To assess a company’s competitive strengths and weaknesses, we can turn to Porter’s Five Forces, a framework created by Harvard professor Michael E. Porter that is also widely used by management to assess the risks their businesses are facing.

Porter’s Five Forces looks at five different aspects of a business:

  1. Level of competition in the industry
  2. Threat of new entrants into the industry
  3. Power of suppliers
  4. Power of customers
  5. Threat of substitute products

So with these in mind, let’s run through the framework with Genting Singapore PLC (SGX: G13).

As a brief introduction before I start, Genting Singapore owns and runs Resorts World Sentosa, an integrated resort based here that has a casino, theme park, hotels, retail stores, F&B (food & beverage) outlets, and other attractions.

In 2014, Genting Singapore’s casino business accounted for 77% of the company’s overall revenue, so gaming is clearly a very important piece of the pie.

Level of competition in the industry

There might only be two casinos in Singapore (the other located at Marina Bay Sands), but Genting Singapore’s competitors actually include every single casino and integrated resort in the world. That’s because the company’s target customers are tourists.

Given this dynamic, the level of competition is strong in the gaming industry.

Threat of new entrants into the industry

The development of integrated resorts is extremely capital intensive (Genting Singapore is currently in the midst of developing a resort in South Korea that will cost more than US$2 billion), thus most of the new developments are generally being made by existing players in the industry.

In this sense, the threat of new entrants is quite low. But that said, the company would not be able to prevent the threat of new resorts coming into the market. To that point, while there won’t be any new casinos being developed in Singapore in the near future, the development of more gaming resorts around the region is still going strong.

Power of suppliers

The suppliers of Genting Singapore can be considered as the governments which grant them the permission to build and operate a gaming resort. In this context, the power of Genting Singapore’s suppliers is very strong as they can dictate the terms and conditions they want before they allow the firm to build any gaming facilities.

Power of customers

Genting Singapore’s customers are mainly individuals who have little power over how the firm should manage its business. Generally, no one customer is large enough to influence how the firm conducts its business.

Threat of substitute products

As Genting Singapore is targeting tourists (both local and foreign ones), any other tourist attraction can be considered a viable substitute product to the firm’s attractions.

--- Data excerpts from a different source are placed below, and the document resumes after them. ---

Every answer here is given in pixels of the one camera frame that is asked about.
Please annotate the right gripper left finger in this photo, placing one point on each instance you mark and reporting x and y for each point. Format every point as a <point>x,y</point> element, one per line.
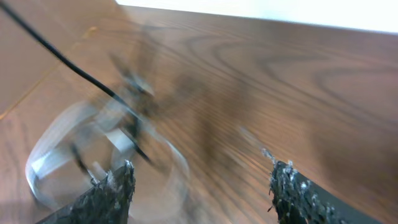
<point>106,202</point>

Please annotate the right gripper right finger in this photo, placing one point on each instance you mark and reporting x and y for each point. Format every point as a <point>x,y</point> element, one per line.
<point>297,199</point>

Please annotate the cardboard panel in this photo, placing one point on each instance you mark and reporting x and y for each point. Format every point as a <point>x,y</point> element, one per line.
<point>32,79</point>

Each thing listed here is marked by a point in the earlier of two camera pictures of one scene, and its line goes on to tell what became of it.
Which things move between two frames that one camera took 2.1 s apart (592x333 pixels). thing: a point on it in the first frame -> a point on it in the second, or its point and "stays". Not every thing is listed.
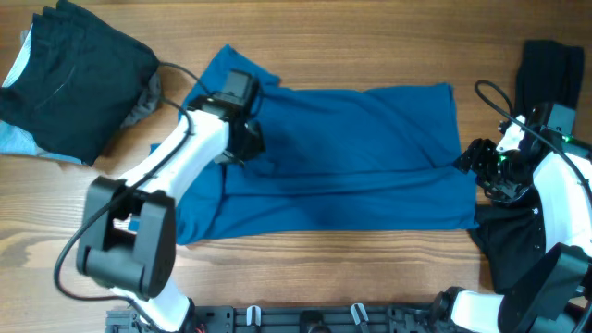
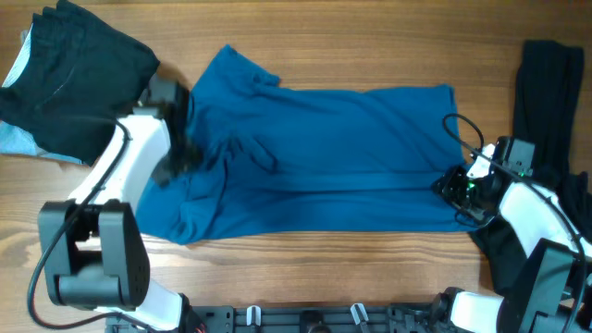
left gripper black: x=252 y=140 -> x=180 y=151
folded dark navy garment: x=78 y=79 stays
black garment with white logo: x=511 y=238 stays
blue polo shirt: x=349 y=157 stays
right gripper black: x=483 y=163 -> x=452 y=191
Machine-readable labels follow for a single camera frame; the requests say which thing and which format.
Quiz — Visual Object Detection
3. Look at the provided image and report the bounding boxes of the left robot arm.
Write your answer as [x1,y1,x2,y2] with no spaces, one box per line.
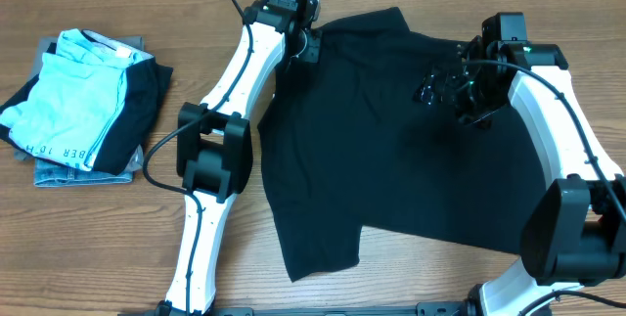
[154,0,321,315]

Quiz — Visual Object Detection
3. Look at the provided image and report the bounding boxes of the folded blue jeans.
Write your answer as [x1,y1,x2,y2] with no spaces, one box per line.
[33,159,134,188]

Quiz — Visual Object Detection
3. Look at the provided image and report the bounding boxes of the black t-shirt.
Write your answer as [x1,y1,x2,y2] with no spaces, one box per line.
[258,8,546,280]

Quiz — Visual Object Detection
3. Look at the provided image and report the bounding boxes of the light blue folded t-shirt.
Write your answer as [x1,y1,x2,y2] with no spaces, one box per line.
[1,28,155,171]

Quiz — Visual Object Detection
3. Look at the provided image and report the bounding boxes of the grey folded garment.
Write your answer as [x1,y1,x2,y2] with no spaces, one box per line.
[2,36,145,171]

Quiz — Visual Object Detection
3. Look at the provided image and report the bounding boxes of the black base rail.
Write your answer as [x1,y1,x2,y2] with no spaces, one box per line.
[116,299,554,316]

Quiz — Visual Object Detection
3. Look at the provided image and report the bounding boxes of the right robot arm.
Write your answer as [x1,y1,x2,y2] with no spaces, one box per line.
[414,12,625,315]

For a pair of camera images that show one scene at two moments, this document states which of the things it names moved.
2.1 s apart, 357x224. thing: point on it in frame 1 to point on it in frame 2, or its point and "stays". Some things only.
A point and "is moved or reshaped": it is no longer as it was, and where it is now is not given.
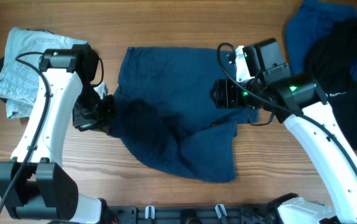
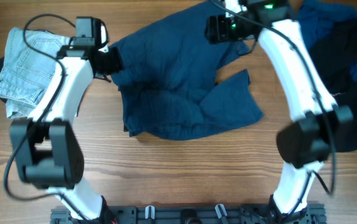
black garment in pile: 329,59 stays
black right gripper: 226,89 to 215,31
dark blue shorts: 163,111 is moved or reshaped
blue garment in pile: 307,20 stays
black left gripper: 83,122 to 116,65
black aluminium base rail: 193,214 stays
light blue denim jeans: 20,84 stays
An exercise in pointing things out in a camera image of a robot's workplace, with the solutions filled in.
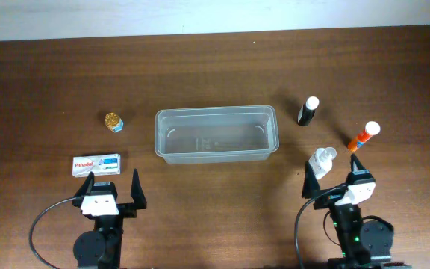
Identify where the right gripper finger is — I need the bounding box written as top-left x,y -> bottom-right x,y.
302,161 -> 321,199
350,153 -> 364,173

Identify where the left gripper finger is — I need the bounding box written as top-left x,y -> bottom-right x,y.
74,172 -> 95,197
131,169 -> 147,209

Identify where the white translucent bottle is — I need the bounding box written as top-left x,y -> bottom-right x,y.
308,147 -> 337,180

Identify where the orange tube white cap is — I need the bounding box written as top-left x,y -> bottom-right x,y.
347,121 -> 381,152

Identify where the black bottle white cap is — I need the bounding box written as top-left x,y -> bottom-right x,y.
297,96 -> 320,126

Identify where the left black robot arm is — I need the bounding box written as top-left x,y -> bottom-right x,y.
72,170 -> 147,269

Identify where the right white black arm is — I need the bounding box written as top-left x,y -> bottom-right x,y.
295,154 -> 394,268

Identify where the clear plastic container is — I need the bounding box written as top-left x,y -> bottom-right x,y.
155,105 -> 280,164

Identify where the white Panadol box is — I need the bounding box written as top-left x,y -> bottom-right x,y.
72,154 -> 121,178

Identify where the gold lid small jar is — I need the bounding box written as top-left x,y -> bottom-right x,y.
105,112 -> 124,132

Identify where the right black cable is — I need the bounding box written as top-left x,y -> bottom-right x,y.
293,184 -> 349,269

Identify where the black cable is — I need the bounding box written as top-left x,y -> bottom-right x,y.
293,184 -> 349,269
28,197 -> 78,269

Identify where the left black cable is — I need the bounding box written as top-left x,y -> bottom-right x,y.
28,197 -> 78,269

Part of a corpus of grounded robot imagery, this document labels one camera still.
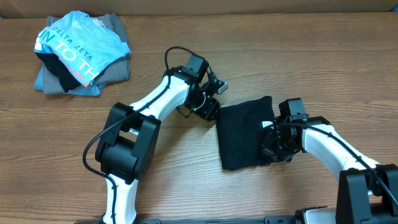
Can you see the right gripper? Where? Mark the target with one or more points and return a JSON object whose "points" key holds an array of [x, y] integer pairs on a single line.
{"points": [[267, 149]]}

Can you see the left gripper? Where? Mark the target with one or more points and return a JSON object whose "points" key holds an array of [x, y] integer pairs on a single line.
{"points": [[208, 110]]}

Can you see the black t-shirt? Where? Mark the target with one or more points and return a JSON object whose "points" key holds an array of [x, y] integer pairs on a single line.
{"points": [[239, 129]]}

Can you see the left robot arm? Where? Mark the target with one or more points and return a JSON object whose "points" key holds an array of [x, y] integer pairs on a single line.
{"points": [[127, 143]]}

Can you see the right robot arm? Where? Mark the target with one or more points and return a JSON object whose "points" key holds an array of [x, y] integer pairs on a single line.
{"points": [[367, 190]]}

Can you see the grey folded garment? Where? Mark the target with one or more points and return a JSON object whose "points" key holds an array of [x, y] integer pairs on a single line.
{"points": [[119, 71]]}

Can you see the light blue printed t-shirt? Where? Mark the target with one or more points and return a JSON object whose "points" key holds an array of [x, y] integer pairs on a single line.
{"points": [[82, 44]]}

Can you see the black folded garment in pile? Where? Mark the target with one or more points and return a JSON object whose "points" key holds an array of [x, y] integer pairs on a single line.
{"points": [[55, 75]]}

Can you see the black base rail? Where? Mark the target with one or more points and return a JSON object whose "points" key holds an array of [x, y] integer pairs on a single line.
{"points": [[278, 219]]}

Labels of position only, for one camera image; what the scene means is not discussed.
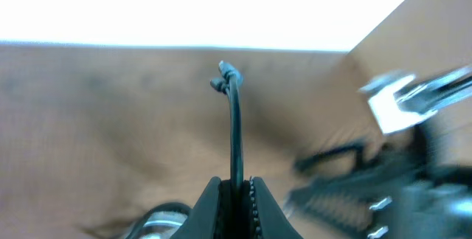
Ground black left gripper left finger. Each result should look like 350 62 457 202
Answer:
179 177 221 239

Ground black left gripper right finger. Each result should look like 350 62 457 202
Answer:
249 177 302 239

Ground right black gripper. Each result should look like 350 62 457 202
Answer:
287 128 471 238

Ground black thin usb cable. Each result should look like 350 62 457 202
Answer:
209 60 245 188

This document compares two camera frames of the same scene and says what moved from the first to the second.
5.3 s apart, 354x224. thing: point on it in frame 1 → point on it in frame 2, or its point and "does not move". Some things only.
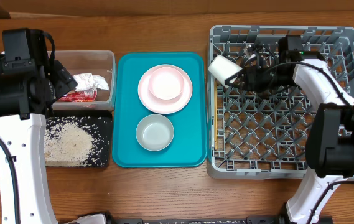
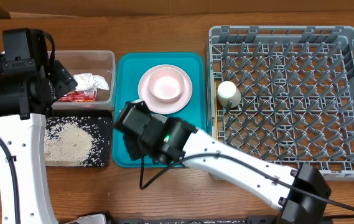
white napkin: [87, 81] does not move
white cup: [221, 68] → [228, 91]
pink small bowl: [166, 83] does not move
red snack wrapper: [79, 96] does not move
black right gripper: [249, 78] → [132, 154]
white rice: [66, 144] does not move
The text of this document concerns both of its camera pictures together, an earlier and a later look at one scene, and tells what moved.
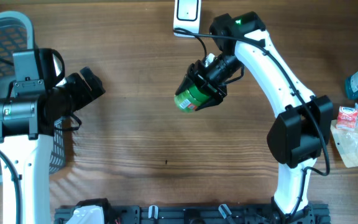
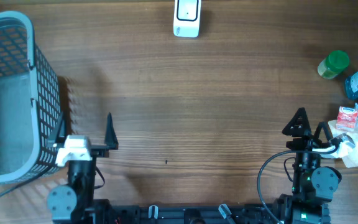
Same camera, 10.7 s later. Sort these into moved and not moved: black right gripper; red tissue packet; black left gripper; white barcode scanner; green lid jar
Moved: black left gripper; green lid jar; black right gripper
Not moved: red tissue packet; white barcode scanner
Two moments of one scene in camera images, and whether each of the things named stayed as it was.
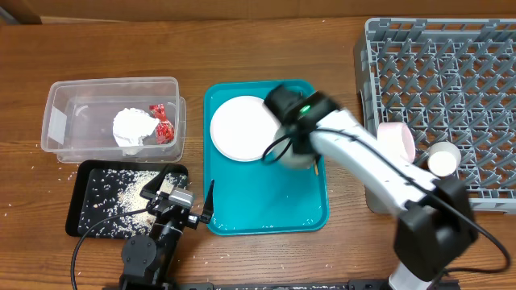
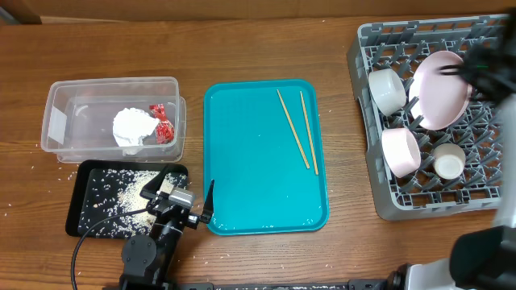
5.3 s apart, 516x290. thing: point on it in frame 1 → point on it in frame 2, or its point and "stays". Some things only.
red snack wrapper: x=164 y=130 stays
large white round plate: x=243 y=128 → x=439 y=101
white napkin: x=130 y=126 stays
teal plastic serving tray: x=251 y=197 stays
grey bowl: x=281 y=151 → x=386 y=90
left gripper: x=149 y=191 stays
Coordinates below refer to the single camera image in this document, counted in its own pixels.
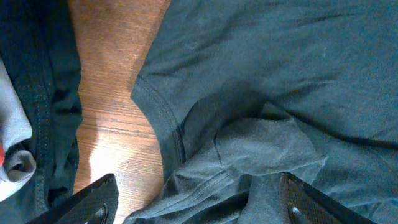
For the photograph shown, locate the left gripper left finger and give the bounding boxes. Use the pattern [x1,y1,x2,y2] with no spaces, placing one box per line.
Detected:
[28,174,119,224]

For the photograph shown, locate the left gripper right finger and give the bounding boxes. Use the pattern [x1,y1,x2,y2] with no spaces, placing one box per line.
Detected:
[279,172,375,224]

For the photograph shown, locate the red white printed t-shirt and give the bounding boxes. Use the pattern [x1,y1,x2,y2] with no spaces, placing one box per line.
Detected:
[0,146,6,166]

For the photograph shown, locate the white t-shirt on pile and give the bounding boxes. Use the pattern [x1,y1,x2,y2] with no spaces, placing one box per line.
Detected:
[1,62,36,201]

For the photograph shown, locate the dark green t-shirt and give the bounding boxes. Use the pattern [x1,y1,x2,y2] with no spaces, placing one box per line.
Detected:
[125,0,397,223]

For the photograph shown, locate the black folded garment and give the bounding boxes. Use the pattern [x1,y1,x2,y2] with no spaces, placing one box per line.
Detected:
[1,0,82,223]

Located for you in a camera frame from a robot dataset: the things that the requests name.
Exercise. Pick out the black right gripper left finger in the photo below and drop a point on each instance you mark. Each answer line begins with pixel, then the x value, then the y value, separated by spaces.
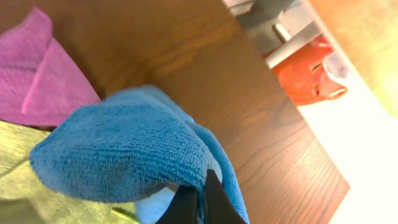
pixel 183 208

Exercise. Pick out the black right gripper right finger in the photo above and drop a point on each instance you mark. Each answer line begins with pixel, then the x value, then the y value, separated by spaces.
pixel 217 207

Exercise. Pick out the blue microfiber cloth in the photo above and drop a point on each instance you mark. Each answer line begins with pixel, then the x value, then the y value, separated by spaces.
pixel 134 146

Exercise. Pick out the crumpled green cloth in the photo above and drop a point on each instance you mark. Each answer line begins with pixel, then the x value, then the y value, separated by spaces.
pixel 24 199

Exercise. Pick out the crumpled purple cloth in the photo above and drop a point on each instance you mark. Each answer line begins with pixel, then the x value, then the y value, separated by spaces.
pixel 40 83

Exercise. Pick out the red object beside table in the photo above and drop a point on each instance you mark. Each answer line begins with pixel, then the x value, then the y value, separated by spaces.
pixel 303 76

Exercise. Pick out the grey metal frame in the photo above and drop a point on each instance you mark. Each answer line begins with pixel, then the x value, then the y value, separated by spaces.
pixel 277 27

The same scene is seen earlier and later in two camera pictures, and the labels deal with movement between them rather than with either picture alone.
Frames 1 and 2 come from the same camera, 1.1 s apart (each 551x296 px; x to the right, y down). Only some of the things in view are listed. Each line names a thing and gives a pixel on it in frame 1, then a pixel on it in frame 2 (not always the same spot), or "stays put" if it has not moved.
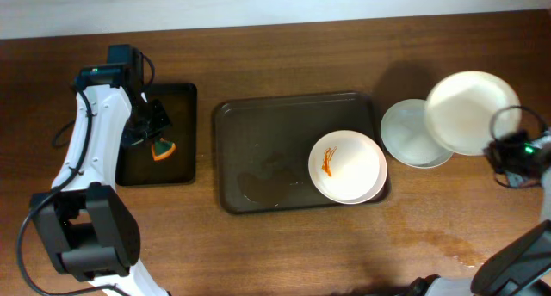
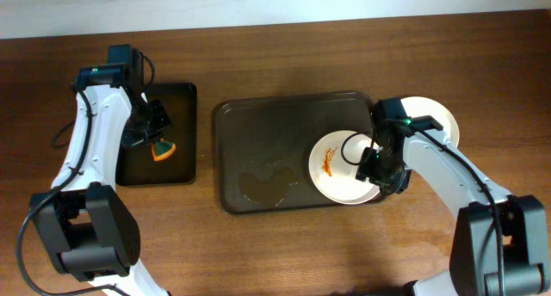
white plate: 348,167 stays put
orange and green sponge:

As a tourist has limited time to spend on his or her holiday, Genting Singapore would have to fight with other attractions for the attention of the tourist.

Foolish Summary

In a summary of my analysis of Genting Singapore’s competitive strengths and weaknesses, the firm operates in a tough and competitive market with many alternative products available to its customers. Moreover, it has little bargaining power with its suppliers.

But that said, so long as Genting Singapore can get its customers into its doors, it will have a captive market which can be highly profitable for the firm.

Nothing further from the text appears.